■ Your assignment: A single number is the answer here: how many lines below include "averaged"?

■ Records:

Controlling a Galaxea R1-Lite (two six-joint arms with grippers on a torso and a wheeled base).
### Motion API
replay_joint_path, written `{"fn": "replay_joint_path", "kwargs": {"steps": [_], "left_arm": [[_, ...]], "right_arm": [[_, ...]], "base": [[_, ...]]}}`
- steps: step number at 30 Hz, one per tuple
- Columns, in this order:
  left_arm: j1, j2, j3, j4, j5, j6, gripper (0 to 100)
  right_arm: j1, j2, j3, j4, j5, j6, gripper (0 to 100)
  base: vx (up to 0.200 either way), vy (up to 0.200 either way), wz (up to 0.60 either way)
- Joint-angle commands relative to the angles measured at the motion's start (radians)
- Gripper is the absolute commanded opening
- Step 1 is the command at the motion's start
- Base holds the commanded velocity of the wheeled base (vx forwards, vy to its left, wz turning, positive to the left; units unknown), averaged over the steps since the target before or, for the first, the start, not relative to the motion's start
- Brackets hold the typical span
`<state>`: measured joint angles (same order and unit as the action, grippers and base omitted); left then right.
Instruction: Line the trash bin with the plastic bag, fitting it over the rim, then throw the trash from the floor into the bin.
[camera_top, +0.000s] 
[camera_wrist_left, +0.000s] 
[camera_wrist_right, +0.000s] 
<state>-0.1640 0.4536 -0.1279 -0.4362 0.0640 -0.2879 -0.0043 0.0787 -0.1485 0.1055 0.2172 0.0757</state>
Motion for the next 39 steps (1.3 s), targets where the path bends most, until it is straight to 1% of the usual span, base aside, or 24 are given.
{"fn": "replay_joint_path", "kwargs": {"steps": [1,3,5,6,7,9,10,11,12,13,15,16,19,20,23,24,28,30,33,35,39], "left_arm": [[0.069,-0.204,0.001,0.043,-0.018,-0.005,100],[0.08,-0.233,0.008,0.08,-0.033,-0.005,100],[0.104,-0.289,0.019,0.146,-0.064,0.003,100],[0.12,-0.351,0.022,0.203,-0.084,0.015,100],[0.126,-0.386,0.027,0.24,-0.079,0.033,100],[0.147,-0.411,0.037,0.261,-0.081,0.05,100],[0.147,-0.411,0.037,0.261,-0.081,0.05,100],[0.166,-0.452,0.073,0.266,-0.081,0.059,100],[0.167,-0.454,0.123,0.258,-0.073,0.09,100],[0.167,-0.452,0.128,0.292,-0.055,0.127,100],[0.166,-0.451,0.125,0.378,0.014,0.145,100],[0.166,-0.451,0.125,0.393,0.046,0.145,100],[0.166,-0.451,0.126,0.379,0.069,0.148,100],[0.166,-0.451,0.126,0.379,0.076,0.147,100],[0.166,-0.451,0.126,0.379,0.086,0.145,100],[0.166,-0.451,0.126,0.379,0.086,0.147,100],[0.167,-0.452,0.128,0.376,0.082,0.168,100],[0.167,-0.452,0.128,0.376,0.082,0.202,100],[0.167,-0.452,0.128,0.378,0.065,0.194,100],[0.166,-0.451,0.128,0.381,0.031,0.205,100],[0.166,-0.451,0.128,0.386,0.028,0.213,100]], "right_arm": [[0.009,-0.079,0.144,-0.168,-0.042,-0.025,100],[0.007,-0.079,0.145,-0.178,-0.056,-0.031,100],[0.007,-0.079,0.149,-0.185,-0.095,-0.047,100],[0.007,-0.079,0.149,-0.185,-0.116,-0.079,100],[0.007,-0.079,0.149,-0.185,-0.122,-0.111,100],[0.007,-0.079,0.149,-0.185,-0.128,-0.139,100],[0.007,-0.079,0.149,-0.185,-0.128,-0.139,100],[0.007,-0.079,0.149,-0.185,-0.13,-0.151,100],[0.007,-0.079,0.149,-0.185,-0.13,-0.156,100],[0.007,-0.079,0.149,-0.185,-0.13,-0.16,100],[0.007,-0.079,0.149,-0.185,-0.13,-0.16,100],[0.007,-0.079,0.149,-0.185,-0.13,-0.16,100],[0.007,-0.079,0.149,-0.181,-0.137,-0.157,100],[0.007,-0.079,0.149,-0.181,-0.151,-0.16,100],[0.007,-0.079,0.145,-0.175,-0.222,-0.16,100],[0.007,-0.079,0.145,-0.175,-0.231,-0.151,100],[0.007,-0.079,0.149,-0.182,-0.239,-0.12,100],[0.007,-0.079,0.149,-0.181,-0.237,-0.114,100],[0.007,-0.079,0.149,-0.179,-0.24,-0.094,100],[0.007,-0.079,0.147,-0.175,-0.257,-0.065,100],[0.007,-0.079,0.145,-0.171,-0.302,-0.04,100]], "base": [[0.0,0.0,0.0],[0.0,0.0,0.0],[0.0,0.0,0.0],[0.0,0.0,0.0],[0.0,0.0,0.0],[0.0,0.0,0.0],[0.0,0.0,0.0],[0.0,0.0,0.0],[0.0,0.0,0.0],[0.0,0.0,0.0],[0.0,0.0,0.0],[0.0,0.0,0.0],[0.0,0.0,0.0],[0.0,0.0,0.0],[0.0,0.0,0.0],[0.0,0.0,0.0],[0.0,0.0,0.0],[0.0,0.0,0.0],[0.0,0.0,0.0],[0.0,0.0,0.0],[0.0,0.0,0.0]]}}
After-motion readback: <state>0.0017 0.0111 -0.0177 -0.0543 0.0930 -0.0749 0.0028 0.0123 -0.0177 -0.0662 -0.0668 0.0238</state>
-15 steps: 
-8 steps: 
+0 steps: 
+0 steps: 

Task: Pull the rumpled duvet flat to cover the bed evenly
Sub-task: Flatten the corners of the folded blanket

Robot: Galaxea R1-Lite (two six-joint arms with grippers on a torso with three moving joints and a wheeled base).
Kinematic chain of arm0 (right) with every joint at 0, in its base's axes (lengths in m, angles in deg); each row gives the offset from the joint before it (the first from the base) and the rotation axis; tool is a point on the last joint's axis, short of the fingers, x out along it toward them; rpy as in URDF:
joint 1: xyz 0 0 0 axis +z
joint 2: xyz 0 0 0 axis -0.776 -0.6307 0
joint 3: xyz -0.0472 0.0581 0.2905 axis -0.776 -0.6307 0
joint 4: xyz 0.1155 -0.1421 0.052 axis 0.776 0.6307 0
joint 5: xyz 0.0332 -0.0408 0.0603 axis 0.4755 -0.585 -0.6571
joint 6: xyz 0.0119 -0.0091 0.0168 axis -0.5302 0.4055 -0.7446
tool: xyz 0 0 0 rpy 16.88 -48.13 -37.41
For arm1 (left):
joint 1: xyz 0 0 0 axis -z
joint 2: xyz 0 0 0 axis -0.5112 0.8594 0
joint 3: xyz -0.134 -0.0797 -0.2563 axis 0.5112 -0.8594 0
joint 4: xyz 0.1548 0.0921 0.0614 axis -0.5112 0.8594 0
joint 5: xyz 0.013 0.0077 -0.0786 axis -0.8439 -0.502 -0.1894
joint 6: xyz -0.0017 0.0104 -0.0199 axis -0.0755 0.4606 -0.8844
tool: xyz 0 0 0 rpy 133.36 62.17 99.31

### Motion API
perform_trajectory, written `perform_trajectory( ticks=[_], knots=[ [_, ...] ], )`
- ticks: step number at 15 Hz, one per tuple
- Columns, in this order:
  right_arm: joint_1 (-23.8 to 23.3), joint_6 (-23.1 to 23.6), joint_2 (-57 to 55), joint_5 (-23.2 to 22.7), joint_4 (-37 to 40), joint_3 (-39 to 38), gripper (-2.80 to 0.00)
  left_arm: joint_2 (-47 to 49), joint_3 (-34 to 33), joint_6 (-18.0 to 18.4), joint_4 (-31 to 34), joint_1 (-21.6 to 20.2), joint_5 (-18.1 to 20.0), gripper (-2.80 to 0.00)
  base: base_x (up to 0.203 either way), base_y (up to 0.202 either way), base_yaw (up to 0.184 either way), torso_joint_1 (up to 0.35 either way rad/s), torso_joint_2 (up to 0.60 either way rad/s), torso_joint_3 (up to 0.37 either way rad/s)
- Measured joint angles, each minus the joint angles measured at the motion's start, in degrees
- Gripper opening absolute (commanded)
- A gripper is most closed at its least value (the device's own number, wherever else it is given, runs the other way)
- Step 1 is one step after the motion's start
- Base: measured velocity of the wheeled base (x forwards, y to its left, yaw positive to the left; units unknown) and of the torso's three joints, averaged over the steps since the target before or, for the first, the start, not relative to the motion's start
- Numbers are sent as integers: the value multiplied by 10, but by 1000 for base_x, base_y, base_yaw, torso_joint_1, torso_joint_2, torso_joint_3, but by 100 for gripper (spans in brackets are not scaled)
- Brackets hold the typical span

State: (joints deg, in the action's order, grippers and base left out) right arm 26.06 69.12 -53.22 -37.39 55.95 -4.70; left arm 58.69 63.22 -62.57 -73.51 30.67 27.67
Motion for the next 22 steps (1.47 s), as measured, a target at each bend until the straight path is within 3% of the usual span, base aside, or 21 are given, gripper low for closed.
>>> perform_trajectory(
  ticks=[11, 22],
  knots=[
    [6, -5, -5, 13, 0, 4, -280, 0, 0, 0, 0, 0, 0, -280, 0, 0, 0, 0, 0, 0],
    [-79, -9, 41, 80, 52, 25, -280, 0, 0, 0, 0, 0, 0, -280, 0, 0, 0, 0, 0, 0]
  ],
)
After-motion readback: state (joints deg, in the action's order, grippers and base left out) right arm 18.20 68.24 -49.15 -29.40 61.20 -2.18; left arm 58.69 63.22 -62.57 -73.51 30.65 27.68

■ Answer space: 2